■ **Dataset**
########################################

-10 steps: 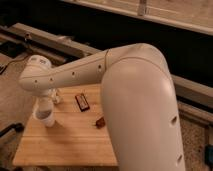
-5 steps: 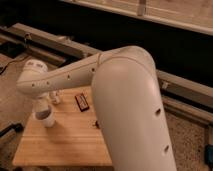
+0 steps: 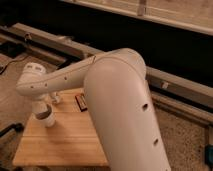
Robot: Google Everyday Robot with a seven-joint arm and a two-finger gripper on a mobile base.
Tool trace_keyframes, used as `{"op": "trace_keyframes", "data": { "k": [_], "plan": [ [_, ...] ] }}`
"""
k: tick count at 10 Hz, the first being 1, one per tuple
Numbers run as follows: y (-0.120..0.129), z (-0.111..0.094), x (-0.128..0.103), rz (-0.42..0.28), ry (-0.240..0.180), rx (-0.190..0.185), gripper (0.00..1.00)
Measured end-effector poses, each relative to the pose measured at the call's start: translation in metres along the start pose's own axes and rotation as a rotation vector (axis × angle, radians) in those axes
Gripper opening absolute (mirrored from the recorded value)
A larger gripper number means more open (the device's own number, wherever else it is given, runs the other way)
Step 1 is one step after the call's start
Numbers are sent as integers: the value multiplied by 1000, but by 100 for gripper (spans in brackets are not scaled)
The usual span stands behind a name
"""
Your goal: Place the white sponge in the ceramic cup
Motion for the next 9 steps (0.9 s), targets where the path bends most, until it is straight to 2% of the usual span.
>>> {"op": "trace_keyframes", "data": {
  "k": [3,4,9],
  "plan": [
    [6,4,1,12,1,-14,75],
    [10,5,2,18,1,-19,80],
    [19,3,0,25,-7,-27,80]
  ]
}}
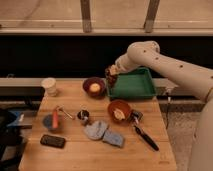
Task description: Place grapes in tray
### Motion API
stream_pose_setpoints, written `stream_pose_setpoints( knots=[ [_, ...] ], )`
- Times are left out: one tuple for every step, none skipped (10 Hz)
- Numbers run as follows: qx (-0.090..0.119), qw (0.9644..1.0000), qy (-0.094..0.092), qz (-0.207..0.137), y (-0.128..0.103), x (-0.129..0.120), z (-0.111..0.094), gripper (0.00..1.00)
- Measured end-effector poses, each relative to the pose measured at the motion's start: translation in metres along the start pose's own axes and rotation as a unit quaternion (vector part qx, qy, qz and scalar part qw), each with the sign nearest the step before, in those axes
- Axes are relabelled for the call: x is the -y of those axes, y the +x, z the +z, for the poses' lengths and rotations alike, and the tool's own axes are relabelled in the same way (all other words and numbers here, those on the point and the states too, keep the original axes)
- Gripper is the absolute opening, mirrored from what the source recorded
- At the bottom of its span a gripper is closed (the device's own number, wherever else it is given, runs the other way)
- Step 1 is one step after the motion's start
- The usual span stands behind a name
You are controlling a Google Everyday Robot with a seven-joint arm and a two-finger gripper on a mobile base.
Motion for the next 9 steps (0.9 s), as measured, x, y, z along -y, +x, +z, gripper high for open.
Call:
stream_pose_setpoints(
  knots=[
    [0.006, 0.9999, 0.003, 0.011, -0.002, 0.013, 0.000, 0.00],
    [0.015, 0.9993, 0.006, 0.033, -0.003, 0.035, 0.000, 0.00],
    [0.018, 0.9989, 0.010, 0.043, 0.000, 0.047, -0.002, 0.00],
    [0.018, 0.9989, 0.008, 0.042, -0.001, 0.044, -0.002, 0.00],
    [0.018, 0.9990, 0.006, 0.041, -0.002, 0.042, 0.000, 0.00],
    [0.018, 0.9989, 0.007, 0.042, -0.002, 0.043, -0.001, 0.00],
    [0.018, 0.9989, 0.008, 0.044, 0.000, 0.045, -0.001, 0.00],
    [0.017, 0.9989, 0.008, 0.043, 0.000, 0.044, 0.000, 0.00],
    [0.016, 0.9986, 0.009, 0.050, 0.000, 0.045, 0.001, 0.00]
  ],
)
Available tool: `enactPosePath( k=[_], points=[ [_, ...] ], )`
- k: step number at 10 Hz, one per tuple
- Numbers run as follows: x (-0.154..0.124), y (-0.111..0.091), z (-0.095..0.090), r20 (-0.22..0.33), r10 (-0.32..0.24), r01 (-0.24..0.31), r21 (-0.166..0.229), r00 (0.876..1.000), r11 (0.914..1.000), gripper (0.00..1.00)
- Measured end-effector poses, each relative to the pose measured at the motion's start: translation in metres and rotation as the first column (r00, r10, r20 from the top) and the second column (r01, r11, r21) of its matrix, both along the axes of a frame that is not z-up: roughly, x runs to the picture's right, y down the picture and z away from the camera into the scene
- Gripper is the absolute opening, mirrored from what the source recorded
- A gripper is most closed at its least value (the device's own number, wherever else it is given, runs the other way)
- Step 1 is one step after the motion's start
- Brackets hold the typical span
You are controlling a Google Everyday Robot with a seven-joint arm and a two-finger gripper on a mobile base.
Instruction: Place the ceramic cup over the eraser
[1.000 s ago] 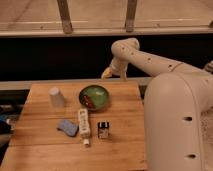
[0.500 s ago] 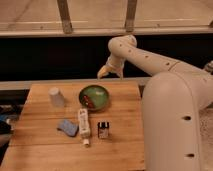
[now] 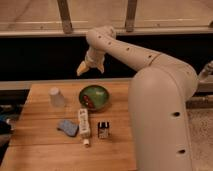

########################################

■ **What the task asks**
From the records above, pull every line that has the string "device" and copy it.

■ **Written solution**
A larger gripper number means more open (the device's own number, wherever else it is given, runs the other way)
- At the bottom of its span a gripper is closed (the device's own number, wherever else it is given, runs the other way)
- A gripper is most closed at its least value (the device's own number, wherever else it is given, runs the other way)

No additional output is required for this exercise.